L'opposition a obtenu l'organisation d'un vote de confiance dimanche soir au Parlement, que le gouvernement d'Antonis Samaras devrait facilement remporter.

Un porte-parole du gouvernement, Simos Kedikoglou, a évoqué une « occupation illégale » et expliqué que la police était intervenue pour « faire respecter la loi ».

Quelque 300 personnes se sont rassemblées devant le bâtiment, situé à Agia Paraskevi, une banlieue au nord d'Athènes. À l'intérieur, la police vérifiait l'état du matériel et des installations en présence d'un représentant du parquet.

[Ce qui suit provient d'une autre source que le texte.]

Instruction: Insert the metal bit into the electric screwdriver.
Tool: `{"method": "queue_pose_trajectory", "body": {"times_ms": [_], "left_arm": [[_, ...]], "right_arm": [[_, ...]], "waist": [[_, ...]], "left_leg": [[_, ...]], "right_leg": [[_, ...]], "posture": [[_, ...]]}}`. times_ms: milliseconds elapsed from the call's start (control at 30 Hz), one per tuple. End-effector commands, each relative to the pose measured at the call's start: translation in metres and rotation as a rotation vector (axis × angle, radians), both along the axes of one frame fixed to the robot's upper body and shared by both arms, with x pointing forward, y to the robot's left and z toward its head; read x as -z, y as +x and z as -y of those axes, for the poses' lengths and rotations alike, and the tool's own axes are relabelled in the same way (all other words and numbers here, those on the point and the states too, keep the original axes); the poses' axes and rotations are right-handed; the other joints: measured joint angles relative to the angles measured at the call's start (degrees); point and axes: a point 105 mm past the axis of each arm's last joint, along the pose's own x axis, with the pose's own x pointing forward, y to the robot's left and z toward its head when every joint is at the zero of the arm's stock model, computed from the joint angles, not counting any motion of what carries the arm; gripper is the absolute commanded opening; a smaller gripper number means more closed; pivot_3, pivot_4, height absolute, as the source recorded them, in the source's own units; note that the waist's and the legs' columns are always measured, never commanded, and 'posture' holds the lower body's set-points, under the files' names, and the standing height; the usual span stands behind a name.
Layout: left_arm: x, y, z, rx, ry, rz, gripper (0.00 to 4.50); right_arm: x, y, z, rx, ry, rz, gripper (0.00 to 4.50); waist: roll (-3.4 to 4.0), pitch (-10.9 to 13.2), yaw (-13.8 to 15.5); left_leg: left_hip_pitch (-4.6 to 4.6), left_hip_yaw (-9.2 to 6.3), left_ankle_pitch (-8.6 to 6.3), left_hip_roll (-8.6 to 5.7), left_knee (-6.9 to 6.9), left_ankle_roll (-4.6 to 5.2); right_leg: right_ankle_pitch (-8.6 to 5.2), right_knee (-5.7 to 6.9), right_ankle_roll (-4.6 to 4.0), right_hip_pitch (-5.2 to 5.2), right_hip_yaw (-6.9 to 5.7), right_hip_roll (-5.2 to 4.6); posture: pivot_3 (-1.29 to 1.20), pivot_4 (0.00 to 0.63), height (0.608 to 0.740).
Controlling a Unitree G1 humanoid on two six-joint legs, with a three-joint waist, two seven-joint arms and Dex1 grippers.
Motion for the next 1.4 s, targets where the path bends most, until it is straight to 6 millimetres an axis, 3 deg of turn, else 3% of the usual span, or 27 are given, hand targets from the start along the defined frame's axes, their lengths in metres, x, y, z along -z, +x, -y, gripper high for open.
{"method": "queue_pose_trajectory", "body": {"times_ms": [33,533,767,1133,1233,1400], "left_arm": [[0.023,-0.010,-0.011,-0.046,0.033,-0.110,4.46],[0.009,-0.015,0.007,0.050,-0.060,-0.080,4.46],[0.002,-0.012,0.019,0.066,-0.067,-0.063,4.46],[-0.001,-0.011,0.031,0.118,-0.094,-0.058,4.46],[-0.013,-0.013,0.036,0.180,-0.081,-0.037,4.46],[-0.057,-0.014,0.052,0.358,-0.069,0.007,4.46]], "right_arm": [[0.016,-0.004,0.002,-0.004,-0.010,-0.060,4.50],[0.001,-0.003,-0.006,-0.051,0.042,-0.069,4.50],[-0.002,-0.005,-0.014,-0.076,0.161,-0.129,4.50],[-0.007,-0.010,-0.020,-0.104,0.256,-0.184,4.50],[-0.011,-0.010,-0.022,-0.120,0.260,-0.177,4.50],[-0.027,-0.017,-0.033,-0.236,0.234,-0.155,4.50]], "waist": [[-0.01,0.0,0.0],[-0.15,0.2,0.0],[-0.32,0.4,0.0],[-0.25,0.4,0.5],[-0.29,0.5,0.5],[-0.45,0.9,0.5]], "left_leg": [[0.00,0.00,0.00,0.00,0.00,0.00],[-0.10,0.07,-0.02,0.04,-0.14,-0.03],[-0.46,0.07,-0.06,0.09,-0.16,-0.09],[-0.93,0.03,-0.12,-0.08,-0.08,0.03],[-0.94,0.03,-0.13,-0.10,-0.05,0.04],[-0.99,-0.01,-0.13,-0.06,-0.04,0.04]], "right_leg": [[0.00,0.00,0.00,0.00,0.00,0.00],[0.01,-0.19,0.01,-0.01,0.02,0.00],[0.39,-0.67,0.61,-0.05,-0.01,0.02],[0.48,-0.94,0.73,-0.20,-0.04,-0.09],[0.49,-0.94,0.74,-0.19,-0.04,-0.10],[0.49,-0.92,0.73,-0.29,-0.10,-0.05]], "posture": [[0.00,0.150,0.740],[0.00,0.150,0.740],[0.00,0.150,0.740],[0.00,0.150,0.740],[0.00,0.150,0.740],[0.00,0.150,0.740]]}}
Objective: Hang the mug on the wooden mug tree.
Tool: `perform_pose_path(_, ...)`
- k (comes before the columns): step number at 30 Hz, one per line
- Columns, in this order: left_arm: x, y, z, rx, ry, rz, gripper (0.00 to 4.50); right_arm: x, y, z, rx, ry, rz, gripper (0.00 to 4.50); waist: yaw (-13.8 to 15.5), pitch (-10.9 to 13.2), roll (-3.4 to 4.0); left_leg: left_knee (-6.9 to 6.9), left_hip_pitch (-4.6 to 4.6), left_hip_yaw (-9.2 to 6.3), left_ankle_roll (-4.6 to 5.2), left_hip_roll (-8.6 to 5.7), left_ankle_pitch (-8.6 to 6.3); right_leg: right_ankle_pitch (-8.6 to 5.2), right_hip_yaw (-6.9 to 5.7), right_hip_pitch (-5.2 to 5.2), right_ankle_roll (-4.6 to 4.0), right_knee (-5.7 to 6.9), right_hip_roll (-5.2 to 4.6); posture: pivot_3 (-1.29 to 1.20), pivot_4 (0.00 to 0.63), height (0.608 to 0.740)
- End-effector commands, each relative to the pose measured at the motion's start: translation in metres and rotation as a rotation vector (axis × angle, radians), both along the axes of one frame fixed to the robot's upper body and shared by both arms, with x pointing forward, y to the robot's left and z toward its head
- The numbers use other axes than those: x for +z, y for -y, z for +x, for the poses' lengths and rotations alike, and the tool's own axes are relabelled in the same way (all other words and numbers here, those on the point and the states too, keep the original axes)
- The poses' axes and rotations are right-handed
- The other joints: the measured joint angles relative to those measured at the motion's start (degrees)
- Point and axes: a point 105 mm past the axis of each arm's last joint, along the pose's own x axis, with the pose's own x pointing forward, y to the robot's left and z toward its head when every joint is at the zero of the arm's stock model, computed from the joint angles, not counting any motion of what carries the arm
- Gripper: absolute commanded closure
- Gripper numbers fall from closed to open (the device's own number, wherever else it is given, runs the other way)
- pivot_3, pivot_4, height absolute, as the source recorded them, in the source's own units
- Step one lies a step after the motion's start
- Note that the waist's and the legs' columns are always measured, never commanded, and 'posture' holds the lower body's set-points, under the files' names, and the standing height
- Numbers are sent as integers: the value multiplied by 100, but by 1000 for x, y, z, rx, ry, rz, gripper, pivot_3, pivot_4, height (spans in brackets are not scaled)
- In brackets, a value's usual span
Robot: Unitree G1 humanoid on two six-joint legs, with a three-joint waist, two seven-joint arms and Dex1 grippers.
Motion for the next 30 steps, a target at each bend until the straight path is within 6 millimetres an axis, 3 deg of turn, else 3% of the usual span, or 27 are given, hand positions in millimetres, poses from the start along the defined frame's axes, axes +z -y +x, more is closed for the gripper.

« Le combat pour la démocratie et la justice sociale, que mènent depuis plus de quatre mois les employés d'ERT, vit son moment le plus crucial », peut-on lire dans un message publié sur la page du diffuseur sur le réseau social Facebook. « Il est temps d'agir, rassemblons-nous maintenant ! »

La fermeture soudaine des chaînes de télévision d'ERT a conduit aux licenciements de 2 600 employés et au départ de la Gauche démocratique (Dimar) du gouvernement de coalition, désormais uniquement formé par les conservateurs du Premier ministre Antonis Samaras, les socialistes du Pasok et l'indépendant Yannis Stournaras au ministère des Finances.

La Dimar a dénoncé le 7 novembre le comportement « autocratique » du gouvernement dans la mise en place des réformes et critiqué « la violente restructuration de la télévision publique ».

Depuis juin, le gouvernement a lancé une nouvelle chaîne, simplement intitulée Télévision publique, ou DT.